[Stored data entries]
=== Begin Enclosure ===
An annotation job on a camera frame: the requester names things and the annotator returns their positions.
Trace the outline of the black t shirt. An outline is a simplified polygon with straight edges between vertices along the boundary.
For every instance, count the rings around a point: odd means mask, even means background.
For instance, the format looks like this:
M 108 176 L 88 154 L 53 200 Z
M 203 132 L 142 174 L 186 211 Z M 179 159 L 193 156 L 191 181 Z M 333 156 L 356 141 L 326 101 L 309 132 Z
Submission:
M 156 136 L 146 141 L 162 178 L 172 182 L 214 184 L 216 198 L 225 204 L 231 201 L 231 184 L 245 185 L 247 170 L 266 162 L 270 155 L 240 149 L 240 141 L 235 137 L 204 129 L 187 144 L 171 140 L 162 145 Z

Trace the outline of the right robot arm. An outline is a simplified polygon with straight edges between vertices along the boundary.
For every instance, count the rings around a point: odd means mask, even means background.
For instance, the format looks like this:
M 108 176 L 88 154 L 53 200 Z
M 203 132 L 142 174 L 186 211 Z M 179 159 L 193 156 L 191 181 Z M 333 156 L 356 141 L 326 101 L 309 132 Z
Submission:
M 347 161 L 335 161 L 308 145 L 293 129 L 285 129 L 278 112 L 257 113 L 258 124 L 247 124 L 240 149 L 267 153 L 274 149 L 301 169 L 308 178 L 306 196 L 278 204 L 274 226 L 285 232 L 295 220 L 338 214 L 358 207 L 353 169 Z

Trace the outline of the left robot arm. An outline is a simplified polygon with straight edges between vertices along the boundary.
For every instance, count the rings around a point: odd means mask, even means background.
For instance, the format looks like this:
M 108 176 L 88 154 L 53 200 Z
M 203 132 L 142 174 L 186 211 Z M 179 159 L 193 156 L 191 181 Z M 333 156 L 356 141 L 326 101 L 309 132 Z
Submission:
=== End Enclosure ===
TASK PROMPT: Go line by line through the data above and report each one that holds the string "simplified".

RESPONSE BOX:
Trace the outline of the black t shirt. An outline is a simplified polygon with straight edges between vertices along the boundary.
Trace the outline of the right robot arm. An outline is a simplified polygon with straight edges between vertices along the boundary.
Trace the outline of the left robot arm. An outline is a simplified polygon with straight edges between vertices along the boundary.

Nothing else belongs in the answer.